- Source data
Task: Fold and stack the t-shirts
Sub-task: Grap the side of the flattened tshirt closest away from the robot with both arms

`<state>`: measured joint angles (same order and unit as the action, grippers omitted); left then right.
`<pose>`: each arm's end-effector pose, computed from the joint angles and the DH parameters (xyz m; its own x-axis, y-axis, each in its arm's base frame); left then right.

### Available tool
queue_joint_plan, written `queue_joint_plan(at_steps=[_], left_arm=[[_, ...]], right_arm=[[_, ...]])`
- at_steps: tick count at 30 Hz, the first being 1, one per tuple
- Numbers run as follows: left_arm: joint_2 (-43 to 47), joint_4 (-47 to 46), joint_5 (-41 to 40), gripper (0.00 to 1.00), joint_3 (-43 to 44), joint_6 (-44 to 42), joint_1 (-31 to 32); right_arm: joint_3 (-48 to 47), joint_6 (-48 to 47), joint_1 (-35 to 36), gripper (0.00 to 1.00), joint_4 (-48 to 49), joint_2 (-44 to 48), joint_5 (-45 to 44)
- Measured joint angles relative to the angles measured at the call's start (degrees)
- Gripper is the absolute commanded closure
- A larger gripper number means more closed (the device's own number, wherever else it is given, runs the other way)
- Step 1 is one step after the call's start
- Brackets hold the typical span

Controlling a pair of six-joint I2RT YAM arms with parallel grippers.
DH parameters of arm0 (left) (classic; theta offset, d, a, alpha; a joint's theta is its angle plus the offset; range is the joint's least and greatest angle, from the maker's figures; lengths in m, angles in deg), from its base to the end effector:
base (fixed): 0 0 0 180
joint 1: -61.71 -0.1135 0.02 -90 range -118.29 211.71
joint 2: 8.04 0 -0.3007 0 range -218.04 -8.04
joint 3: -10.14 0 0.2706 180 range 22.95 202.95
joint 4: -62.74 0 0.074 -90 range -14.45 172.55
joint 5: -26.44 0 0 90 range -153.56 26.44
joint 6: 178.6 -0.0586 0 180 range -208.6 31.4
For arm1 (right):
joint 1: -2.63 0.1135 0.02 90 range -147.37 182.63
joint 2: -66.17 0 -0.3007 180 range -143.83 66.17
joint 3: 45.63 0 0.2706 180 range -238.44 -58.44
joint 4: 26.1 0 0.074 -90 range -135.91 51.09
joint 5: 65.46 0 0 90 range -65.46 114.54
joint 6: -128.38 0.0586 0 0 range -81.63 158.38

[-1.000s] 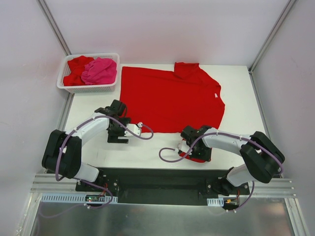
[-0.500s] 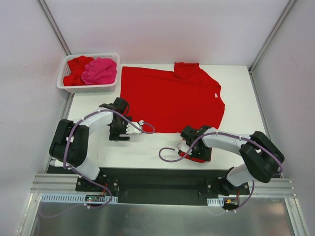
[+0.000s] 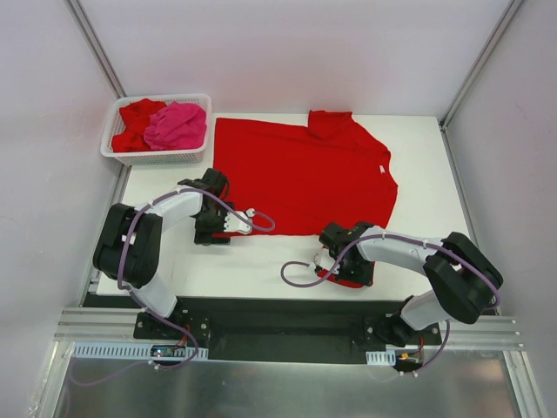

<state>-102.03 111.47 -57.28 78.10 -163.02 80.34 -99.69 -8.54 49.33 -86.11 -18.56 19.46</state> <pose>0.3001 -0.1079 0.1671 0.0866 0.9812 -0.1723 0.9733 -0.0464 0.2249 0.1571 0.1591 0.1425 0.0616 -0.9954 0.0728 -0.9965 -0.0655 -0.0518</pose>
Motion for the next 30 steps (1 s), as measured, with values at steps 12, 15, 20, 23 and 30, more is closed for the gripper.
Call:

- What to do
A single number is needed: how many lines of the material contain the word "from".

- Answer for the task
3